C'est une maladie qui frappe de plus en plus de monde. On n'en parle guère à la télévision, ni dans les journaux. Mais j'entends déjà ceux qui vont me dire qu'elle a toujours existé, que rien de nouveau sous le soleil, etc. Ce qui n'est pas nouveau est bien cette manie de croire que rien n'est jamais nouveau, que rien n'arrive jamais, que tout recommence perpétuellement à l'identique.

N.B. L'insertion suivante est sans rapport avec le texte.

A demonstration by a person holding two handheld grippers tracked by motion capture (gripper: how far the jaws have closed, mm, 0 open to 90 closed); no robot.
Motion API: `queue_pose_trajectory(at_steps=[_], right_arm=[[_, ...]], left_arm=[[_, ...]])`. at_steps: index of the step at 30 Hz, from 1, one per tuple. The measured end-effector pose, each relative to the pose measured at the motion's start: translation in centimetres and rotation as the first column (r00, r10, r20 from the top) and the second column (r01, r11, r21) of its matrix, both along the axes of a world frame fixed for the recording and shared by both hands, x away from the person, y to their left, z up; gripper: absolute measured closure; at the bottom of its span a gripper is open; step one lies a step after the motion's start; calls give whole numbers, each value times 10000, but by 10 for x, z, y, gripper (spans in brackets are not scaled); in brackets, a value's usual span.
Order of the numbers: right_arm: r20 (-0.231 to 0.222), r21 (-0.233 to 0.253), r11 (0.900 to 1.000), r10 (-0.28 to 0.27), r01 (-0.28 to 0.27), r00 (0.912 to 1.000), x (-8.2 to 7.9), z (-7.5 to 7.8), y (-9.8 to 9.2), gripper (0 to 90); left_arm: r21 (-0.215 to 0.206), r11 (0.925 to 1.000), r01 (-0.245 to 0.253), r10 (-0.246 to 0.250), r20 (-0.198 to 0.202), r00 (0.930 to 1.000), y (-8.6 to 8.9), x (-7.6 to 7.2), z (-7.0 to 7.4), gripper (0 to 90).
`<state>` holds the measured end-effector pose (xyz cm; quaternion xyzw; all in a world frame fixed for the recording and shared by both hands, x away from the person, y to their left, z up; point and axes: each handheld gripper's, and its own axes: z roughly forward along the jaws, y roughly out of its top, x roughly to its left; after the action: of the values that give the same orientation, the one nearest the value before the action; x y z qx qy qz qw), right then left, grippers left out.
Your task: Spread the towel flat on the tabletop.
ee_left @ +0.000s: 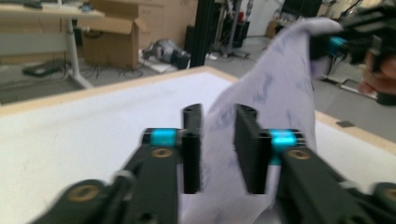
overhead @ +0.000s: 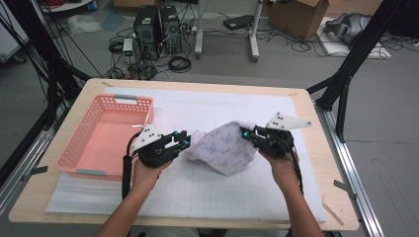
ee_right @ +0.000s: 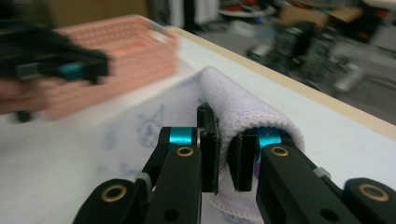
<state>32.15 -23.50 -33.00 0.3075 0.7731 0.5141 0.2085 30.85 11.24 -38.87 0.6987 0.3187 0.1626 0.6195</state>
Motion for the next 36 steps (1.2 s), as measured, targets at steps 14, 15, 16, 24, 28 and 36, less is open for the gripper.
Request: queue_pose_trajectory(at_steps=[14, 15, 16, 24, 28, 36], right_arm=[[-89, -1794, 8915, -4243, 4160, 9055, 95, -17, -13, 806], [-425, -1948, 8797, -4495, 4339, 8923, 98, -23, -15, 732], [-654, -1929, 8709, -4710, 4520, 8797, 99, -28, -18, 688], [-674, -1225, 8996, -4289, 4191, 9009, 68, -43, -40, 548], [-810, -1202, 9347, -3451, 3345, 9351, 50, -48, -41, 482], [-1392, -2262, 9606, -1958, 1613, 9707, 26, -80, -8, 381]], left_arm=[[703, 9975, -26, 94, -965, 9953, -4, 9, -23, 446], [790, 9969, 9, 66, -942, 9955, -4, 9, -23, 446], [819, 9966, 35, 39, -900, 9959, -4, 9, -23, 446], [932, 9956, 132, -39, -993, 9951, -7, 10, -26, 449], [917, 9957, 150, -50, -1078, 9942, -7, 11, -27, 448], [986, 9950, 150, -30, -1208, 9927, -8, 13, -29, 445]])
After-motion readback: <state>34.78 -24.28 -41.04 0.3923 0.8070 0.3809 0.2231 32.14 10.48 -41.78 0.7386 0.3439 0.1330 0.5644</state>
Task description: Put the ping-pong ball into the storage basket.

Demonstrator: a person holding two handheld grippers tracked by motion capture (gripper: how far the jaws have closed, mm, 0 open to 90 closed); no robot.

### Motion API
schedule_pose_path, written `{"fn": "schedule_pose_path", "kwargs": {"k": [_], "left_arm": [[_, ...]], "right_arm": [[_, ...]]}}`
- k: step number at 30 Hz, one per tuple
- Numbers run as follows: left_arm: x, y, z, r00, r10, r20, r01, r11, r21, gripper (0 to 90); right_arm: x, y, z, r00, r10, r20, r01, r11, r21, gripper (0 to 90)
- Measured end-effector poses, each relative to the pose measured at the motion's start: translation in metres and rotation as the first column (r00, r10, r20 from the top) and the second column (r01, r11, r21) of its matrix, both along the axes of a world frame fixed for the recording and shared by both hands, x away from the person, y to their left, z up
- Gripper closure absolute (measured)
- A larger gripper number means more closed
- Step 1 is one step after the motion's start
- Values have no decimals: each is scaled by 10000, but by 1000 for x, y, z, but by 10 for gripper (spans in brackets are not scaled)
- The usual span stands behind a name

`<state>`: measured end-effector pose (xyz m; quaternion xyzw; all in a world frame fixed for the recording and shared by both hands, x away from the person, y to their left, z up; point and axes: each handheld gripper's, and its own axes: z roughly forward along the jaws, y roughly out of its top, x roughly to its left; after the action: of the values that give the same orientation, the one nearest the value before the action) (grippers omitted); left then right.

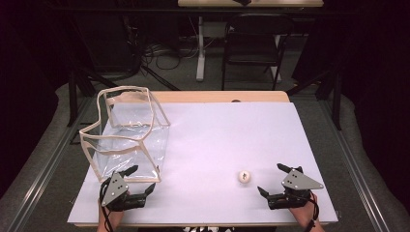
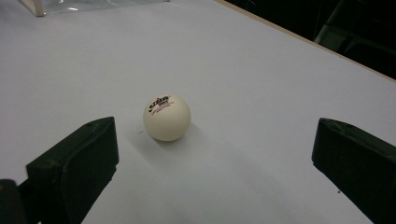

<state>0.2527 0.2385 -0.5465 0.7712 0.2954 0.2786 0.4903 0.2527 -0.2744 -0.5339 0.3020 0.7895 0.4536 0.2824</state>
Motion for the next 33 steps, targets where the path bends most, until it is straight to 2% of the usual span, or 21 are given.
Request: {"fn": "schedule_pose_path", "kwargs": {"k": [16, 33], "left_arm": [[2, -3, -1, 10000, -75, -33, 75, 9998, 183, 161], [1, -3, -1, 10000, -60, 40, 60, 9999, 129, 161]], "right_arm": [[1, 1, 4, 9995, -144, -266, 143, 9999, -66, 6], [10, 14, 13, 9978, -151, -649, 131, 9995, -301, 6]]}}
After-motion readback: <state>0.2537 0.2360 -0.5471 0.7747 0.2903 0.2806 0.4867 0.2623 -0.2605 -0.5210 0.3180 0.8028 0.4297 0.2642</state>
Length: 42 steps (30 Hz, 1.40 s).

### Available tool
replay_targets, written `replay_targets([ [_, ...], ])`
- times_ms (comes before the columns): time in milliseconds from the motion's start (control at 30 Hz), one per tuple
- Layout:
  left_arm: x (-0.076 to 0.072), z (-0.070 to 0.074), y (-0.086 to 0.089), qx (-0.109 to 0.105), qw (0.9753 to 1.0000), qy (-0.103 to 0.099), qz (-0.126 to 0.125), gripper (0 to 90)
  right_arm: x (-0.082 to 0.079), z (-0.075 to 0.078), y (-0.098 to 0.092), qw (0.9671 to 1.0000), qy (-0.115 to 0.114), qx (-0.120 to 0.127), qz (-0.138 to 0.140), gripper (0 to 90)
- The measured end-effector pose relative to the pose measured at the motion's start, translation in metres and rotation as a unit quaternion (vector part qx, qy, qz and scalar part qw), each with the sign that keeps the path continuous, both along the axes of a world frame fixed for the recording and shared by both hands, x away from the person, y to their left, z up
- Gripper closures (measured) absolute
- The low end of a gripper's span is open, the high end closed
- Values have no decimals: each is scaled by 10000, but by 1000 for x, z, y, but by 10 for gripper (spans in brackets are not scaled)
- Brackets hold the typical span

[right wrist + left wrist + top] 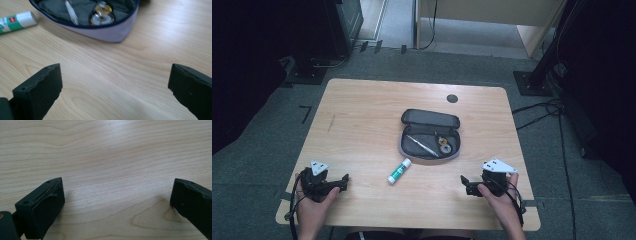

J'ai revu cet ami musicien hier et c'est la seule chose qui m'a frappé.
On ne peut jamais finir une phrase, il se met à parler par-dessus, il commence alors que vous n'avez pas terminé, vous forçant ainsi à effectuer un decrescendo honteux, un morendo précipité. Mais même dans le cas improbable où il vous a laissé finir votre phrase, presque par inadvertance, il reprend exactement là où il en était quand vous aviez pris la parole précédemment dans la conversation. Exactement comme si vous n'aviez pas parlé, il continue sur sa lancée, considérant sans doute votre intervention comme une pause — seulement un peu bavarde — durant laquelle il lui était loisible de reprendre son souffle, de remettre en ordre ses idées. C'est épuisant, en plus d'être décourageant. C'est un peu comme dans ces rêves où vous courez sans avancer le moins du monde.
Que cette maladie soit très répandue aujourd'hui me laisse à peu près indifférent, puisque je ne converse plus avec personne, sauf nécessité absolue, mais qu'elle touche des gens qui font profession de faire de la musique ne peut pas ne pas m'attrister un peu, et me conforter dans mon idée que la race des musiciens est en voie d'extinction.